はつり工事では大量の粉塵が発生するため、特に屋内での作業では粉塵対策が不可欠です。
集塵機や送風機を使用して適切に対策しましょう。


保護具の着用

作業員の安全確保のために、適切な保護具の着用を徹底してください [43]。

  • ヘルメット: 作業中の頭部保護 。
  • 安全靴: 足元の保護 。
  • 保護メガネ: 飛散物から目を守る 。
  • 防じんマスク: 粉塵の吸入を防ぐために必須です。
  • 耳栓・イヤマフ: 騒音の大きい作業では、防音保護具を着用しましょう。


その他の安全上のご注意

  • 作業場の環境: 作業場は常に清潔に保ち、十分な明るさを確保し、可燃性の液体やガスのある場所では使用しないでください。
  • 電源とコード: 使用する電源が銘板の電圧と一致することを確認し、損傷した延長コードは使用せず、アースされているものに触れないように注意してください 。
  • 工具の点検: 使用前に工具や機体に破損や亀裂がないか点検し、異常がある場合は直ちに使用を中止して修理を依頼してください 。
  • 専任技術者の配置: はつり工事自体に特定の国家資格は必須ではありませんが、法的な許可を得て工事を実施するには、各営業所に「専任技術者」の配置が義務付けられています。この専任技術者には、建設機械施工技士などの資格や実務経験が必要です 。

まとめ

はつり工事は、コンクリート構造物を加工・撤去する上で不可欠な専門作業です。その種類は多岐にわたり、用途も様々です。
はつり職人は、各作業に精通し、時には大胆に毀し、時にはミリ単位で繊細な施工に対応し、
左官・塗装・躯体調整の仕上げに貢献しています。

しかし、この作業には騒音、粉塵、振動といった注意点も多く、作業者の安全確保と近隣への配慮が極めて重要です。適切な保護具の着用、工具の正しい使用とメンテナンス、そして信頼できる業者選びが、安全で円滑な工事の鍵となります。

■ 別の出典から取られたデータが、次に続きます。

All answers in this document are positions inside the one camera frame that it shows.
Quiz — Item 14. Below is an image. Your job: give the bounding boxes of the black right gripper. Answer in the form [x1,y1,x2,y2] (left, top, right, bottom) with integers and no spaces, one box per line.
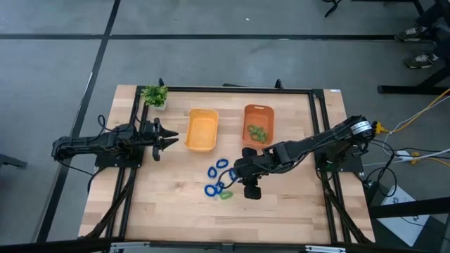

はつり工事に関する知識を深め、安全対策を徹底することで、より良い作業環境と成果が実現できるでしょう。

弊社といたしましても、必要に応じて現場に対し、作業をこちらから提案できる信頼構築や、確かな技術の提供に努めております。

ただ壊す、割るだけが斫りではなく、仕上げの後工程のことを考え、お客様の注文に合わせて気配り心配りをこめた【毀す・斫る】が出来てこそ、斫り職人だと考えながら従事しております。